*TASK TO CARRY OUT*
Repeat the listing below exactly.

═════ DATA SEGMENT ═════

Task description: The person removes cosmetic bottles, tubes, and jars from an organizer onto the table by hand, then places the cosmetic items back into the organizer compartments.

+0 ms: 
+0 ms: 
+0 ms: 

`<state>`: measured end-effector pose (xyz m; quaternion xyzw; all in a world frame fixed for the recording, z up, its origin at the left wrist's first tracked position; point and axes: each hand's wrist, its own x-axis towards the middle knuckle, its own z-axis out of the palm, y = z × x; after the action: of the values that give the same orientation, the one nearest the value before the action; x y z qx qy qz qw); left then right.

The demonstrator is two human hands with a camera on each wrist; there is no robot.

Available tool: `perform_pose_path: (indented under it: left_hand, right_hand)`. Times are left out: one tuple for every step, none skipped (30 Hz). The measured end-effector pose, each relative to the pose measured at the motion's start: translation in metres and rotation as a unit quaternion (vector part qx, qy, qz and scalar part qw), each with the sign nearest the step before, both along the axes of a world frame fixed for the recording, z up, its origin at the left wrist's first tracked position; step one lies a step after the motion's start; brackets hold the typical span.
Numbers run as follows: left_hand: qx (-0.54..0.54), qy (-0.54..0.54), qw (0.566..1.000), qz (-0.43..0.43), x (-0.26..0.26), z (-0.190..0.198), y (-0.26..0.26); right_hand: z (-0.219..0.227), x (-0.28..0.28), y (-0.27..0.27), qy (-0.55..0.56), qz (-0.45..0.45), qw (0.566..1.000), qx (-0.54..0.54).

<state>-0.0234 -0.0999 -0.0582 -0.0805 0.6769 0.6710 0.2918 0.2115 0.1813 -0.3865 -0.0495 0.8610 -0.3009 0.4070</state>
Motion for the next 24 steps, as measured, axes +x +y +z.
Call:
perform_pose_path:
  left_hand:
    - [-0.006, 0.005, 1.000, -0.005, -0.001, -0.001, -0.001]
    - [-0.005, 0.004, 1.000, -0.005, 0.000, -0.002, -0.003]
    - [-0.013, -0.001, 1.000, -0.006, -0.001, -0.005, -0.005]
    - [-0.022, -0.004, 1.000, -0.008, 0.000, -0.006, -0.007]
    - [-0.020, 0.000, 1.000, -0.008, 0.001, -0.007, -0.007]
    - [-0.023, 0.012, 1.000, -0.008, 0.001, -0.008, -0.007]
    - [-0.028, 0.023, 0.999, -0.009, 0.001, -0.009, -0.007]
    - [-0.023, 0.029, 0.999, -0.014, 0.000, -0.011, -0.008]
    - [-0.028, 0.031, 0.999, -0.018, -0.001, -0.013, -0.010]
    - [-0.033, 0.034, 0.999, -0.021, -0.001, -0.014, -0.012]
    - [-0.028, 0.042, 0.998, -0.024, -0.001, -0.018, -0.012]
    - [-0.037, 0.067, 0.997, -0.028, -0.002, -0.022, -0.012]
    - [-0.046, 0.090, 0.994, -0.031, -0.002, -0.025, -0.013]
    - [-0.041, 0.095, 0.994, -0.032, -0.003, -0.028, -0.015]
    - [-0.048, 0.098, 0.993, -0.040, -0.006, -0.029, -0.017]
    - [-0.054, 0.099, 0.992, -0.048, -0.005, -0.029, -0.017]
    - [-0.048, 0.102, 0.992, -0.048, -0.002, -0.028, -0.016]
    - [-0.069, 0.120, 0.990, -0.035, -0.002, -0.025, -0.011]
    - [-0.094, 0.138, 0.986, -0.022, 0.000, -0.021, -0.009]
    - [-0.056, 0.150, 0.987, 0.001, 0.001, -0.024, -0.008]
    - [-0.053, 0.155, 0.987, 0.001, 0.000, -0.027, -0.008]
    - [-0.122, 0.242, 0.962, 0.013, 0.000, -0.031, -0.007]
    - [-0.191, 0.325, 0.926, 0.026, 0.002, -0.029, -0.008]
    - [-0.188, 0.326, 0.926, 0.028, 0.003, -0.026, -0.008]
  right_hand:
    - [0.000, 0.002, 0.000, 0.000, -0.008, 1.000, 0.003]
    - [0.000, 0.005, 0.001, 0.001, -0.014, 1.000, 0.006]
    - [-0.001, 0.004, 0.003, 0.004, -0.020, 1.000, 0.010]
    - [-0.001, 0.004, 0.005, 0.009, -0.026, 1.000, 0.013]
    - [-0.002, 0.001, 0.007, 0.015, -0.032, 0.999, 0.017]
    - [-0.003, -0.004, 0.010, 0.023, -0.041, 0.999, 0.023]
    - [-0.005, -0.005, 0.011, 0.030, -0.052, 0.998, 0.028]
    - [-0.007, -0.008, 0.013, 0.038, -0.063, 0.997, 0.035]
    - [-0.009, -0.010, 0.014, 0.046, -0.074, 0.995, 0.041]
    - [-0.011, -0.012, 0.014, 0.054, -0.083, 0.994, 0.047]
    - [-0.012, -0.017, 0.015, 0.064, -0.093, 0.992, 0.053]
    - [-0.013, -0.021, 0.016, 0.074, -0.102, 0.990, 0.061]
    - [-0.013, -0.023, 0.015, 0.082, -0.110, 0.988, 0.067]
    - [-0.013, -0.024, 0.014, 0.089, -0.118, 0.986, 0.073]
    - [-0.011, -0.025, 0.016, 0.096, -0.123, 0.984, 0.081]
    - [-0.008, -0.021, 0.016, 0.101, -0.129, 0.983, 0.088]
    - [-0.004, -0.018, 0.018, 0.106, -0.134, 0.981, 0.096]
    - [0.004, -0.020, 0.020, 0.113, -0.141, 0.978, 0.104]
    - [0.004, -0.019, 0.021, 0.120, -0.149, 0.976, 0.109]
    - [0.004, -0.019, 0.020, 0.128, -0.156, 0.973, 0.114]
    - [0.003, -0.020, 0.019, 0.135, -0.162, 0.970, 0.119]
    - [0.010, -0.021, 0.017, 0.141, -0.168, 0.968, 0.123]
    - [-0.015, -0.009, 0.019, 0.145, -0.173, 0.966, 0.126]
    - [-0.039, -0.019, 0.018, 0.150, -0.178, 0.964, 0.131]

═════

*ANSWER TO THIS PROBLEM*
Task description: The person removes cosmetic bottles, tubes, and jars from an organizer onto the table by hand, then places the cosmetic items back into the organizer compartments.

+0 ms: 
+0 ms: 
+0 ms: 

`<state>`: measured end-effector pose (xyz m; quaternion xyzw; all in a world frame fixed for the recording, z up, its origin at the left wrist's first tracked position; point and axes: each hand's wrist, its own x-axis towards the middle knuckle, its own z-axis out of the palm, y = z × x; after the action: of the values that give the same orientation, the one nearest the value before the action; x y z qx qy qz qw); left then right.

The demonstrator is two human hands with a camera on each wrist; there is no robot.

Available tool: `perform_pose_path: (indented under it: left_hand, right_hand)`. Times are left out: one tuple for every step, none skipped (30 Hz). The measured end-effector pose, each relative to the pose measured at the motion's start: translation in metres and rotation as a unit quaternion (vector part qx, qy, qz and scalar part qw), each with the sign nearest the step before, both along the axes of a world frame fixed for the recording, z up, its origin at the left wrist's first tracked position; step one lies a step after the motion's start; brackets hold the typical span.
Numbers run as follows: left_hand: qx (-0.54..0.54), qy (-0.54..0.54), qw (0.566..1.000), qz (-0.43..0.43), x (-0.26..0.26), z (-0.190..0.198), y (-0.26..0.26); right_hand: z (-0.219..0.227), x (-0.28..0.28), y (-0.27..0.27), qy (-0.55..0.56), qz (-0.45..0.45), qw (0.566..1.000), qx (-0.54..0.54).

<state>-0.0234 -0.0999 -0.0582 -0.0805 0.6769 0.6710 0.2918 0.2115 0.1813 -0.3865 -0.0495 0.8610 -0.3009 0.4070</state>
Motion for the next 24 steps, as measured, axes +x +y +z.
Call:
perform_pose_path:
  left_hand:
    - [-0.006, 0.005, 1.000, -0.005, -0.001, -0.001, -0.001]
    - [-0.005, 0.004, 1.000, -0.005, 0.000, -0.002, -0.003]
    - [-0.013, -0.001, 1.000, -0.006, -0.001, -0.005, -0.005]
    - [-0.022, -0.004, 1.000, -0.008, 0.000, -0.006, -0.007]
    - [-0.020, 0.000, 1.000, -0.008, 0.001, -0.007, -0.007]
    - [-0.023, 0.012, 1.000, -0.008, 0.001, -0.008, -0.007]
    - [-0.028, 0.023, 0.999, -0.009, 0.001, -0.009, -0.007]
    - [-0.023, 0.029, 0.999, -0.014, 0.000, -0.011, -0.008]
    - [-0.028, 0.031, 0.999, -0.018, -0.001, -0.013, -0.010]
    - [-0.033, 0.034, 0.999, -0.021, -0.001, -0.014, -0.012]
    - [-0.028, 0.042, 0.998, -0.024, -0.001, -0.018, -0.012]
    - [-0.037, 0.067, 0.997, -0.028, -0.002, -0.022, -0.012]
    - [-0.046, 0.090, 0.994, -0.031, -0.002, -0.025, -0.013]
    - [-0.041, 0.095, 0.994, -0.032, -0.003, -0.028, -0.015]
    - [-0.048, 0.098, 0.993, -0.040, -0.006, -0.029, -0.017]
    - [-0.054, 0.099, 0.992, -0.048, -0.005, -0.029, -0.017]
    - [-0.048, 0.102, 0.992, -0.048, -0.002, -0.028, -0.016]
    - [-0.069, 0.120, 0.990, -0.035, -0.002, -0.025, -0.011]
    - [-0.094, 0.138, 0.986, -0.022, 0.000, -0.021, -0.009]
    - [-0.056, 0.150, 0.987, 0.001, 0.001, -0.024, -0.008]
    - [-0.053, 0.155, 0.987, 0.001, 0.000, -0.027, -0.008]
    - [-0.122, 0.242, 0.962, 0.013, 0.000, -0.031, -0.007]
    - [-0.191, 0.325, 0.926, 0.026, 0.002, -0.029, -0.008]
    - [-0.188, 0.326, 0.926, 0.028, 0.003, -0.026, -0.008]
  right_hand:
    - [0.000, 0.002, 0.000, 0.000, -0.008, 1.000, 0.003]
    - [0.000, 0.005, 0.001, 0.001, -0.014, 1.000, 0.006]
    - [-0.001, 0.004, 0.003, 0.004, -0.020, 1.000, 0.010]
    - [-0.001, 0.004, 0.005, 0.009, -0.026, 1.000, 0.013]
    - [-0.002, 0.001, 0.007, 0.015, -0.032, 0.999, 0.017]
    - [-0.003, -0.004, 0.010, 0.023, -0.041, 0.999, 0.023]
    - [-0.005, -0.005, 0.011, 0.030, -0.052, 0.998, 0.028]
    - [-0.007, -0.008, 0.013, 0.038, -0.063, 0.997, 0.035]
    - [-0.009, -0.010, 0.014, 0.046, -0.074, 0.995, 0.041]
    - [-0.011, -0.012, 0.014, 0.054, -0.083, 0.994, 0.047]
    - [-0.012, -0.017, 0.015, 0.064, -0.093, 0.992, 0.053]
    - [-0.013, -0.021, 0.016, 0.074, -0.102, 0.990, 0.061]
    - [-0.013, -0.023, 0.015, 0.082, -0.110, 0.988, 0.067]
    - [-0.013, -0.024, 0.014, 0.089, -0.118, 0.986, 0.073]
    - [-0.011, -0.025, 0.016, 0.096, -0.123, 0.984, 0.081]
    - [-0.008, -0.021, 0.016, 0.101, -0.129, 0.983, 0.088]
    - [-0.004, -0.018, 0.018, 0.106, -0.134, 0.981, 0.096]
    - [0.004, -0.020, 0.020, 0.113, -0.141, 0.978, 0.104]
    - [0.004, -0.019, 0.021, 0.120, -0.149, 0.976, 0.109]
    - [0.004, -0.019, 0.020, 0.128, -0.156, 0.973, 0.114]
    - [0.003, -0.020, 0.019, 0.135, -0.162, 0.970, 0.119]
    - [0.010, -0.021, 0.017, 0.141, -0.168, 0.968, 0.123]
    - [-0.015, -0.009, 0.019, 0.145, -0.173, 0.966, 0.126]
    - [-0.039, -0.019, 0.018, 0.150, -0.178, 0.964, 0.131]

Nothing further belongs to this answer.